**ABOUT THIS TASK**
In the entries below, find the line with "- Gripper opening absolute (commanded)" and print exactly every line from there up to and including the line with "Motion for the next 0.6", with no other lines.

:: EXTRACTED RECORDS ::

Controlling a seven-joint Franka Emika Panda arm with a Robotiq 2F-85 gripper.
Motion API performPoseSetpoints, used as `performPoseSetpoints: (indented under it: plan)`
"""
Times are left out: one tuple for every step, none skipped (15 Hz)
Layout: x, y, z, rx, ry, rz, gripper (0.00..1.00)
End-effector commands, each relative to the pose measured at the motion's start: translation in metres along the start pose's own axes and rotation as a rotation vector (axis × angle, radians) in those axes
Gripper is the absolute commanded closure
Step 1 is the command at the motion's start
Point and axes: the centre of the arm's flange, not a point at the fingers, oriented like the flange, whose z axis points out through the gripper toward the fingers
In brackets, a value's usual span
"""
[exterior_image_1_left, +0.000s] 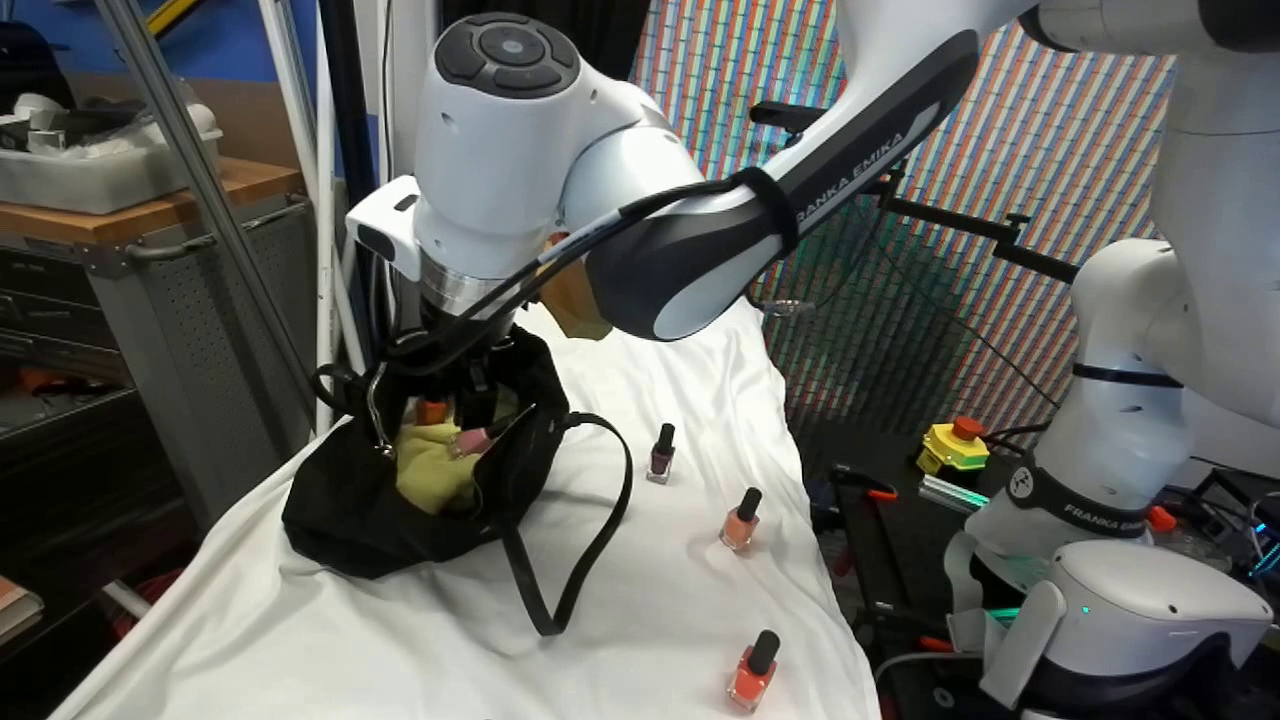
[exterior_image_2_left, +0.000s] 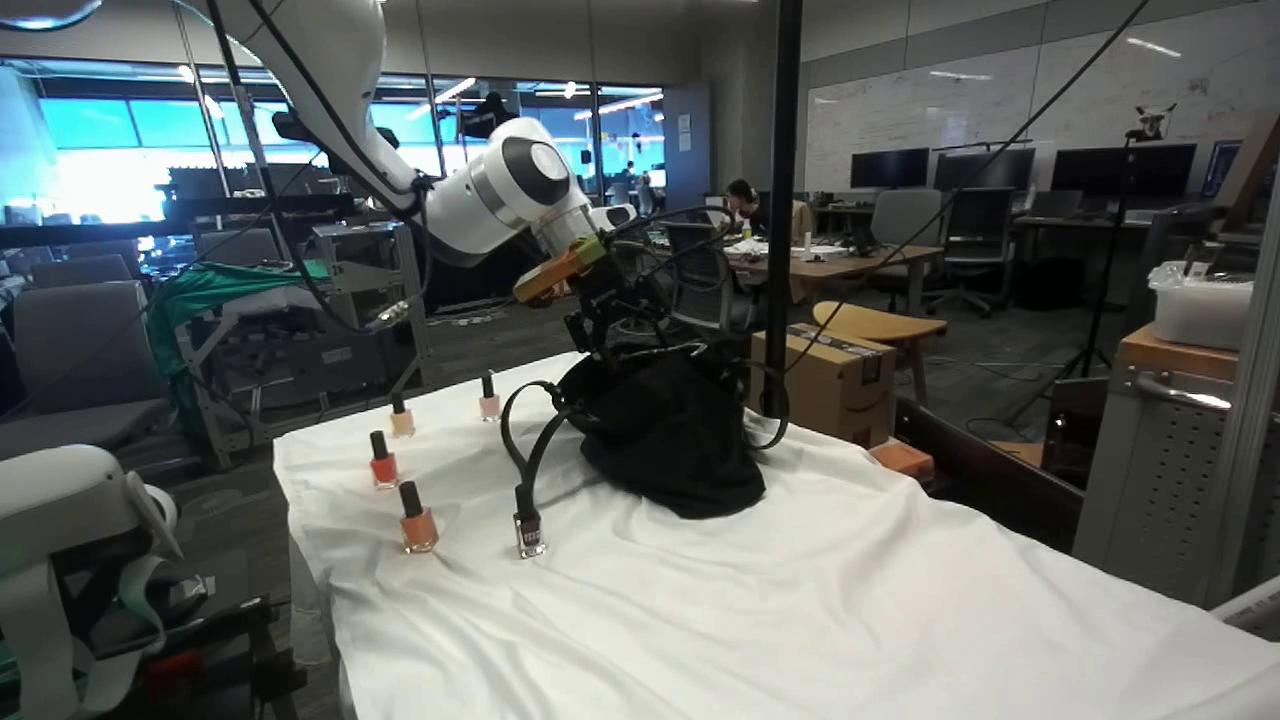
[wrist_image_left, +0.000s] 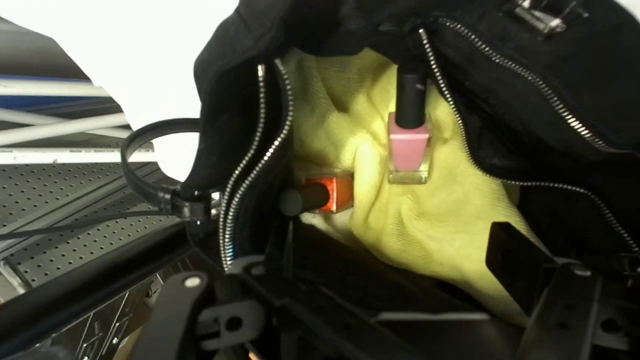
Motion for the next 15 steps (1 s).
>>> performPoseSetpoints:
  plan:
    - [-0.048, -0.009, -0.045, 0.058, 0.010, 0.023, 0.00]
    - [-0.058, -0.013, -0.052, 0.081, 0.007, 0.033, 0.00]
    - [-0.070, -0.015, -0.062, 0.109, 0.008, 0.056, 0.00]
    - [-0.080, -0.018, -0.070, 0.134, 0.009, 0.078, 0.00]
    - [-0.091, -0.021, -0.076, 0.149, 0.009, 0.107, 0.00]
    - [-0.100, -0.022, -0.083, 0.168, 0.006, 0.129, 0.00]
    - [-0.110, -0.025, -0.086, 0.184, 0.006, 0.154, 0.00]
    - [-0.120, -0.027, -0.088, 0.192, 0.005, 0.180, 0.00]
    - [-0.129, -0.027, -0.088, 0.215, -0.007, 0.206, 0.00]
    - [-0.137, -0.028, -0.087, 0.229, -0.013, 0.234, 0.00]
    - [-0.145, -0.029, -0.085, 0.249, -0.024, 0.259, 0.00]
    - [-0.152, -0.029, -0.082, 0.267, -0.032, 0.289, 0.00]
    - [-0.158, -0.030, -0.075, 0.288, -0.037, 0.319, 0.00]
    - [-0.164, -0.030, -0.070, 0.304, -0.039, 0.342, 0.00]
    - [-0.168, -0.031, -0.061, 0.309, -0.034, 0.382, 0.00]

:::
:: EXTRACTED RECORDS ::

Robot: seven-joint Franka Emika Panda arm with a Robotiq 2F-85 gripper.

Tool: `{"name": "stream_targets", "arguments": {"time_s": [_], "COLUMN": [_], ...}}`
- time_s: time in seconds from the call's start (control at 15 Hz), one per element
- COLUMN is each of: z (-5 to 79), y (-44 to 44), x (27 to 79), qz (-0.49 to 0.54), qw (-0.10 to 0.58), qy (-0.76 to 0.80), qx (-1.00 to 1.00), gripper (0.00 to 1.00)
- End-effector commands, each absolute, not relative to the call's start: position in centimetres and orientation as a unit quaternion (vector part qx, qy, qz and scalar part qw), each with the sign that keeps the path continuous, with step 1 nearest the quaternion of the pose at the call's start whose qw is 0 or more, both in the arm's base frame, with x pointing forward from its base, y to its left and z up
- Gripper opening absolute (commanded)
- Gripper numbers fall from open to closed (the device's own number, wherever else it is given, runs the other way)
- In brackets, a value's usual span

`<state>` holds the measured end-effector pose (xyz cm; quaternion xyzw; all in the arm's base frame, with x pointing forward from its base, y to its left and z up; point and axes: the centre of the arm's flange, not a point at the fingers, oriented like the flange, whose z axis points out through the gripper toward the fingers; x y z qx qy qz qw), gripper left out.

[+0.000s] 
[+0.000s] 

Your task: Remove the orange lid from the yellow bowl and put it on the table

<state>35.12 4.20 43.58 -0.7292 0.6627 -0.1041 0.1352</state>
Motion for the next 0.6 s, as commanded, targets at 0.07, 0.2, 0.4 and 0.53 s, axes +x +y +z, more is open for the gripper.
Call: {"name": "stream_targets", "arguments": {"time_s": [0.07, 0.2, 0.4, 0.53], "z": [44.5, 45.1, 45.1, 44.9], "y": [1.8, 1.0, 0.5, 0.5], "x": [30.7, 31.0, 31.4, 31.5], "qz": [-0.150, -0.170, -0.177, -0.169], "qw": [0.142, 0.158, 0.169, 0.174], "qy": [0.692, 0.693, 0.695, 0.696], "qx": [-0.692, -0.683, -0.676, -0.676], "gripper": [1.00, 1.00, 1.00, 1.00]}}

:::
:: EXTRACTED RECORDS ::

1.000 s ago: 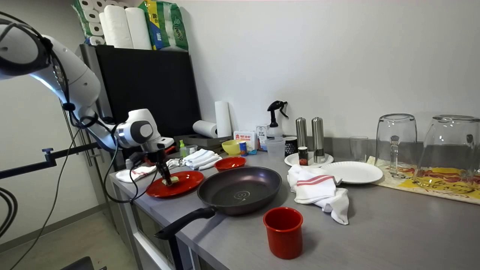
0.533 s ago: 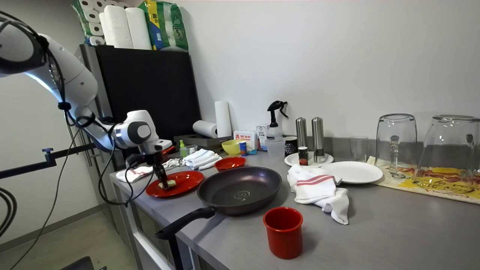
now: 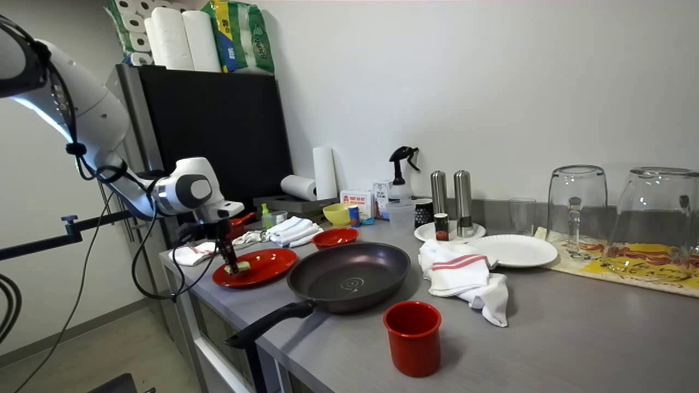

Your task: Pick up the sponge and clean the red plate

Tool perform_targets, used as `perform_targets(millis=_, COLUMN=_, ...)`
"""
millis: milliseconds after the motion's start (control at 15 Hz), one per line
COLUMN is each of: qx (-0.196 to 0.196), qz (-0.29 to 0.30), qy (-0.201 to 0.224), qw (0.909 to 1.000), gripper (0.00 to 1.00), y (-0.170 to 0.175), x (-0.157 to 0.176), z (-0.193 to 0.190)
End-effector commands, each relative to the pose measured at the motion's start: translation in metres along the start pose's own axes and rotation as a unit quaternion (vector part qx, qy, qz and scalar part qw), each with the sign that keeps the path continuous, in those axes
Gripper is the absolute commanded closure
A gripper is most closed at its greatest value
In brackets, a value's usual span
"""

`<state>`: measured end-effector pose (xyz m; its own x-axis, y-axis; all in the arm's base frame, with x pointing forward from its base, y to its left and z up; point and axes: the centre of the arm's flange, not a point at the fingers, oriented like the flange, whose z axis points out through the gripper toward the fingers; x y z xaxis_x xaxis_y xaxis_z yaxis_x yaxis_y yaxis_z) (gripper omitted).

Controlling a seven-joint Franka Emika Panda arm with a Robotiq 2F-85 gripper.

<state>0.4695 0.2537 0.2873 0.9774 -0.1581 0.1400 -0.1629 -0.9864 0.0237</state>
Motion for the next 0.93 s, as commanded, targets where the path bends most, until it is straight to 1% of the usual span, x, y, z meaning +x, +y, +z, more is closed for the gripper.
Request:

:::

**TASK ANSWER**
- Gripper opening absolute (commanded)
- Gripper numbers fall from open to closed (the device's own number, wherever else it is given, runs the other way)
- In brackets, a value's usual span

`<state>` holds the measured end-effector pose (xyz cm; quaternion xyzw; all in the arm's base frame, with x pointing forward from its base, y to its left and z up; point and axes: the centre of the arm's flange, not a point at the fingers, oriented like the flange, whose z axis points out through the gripper toward the fingers; x y z qx qy qz qw), gripper left out.

[+0.000s] 
[+0.000s] 

Your task: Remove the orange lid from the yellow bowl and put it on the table

<state>35.12 4.20 43.58 -0.7292 0.6627 -0.1041 0.1352</state>
Motion for the next 0.6 s, as commanded, targets at 0.07, 0.2, 0.4 and 0.53 s, axes +x +y +z, more is open for the gripper.

The answer given here is complete.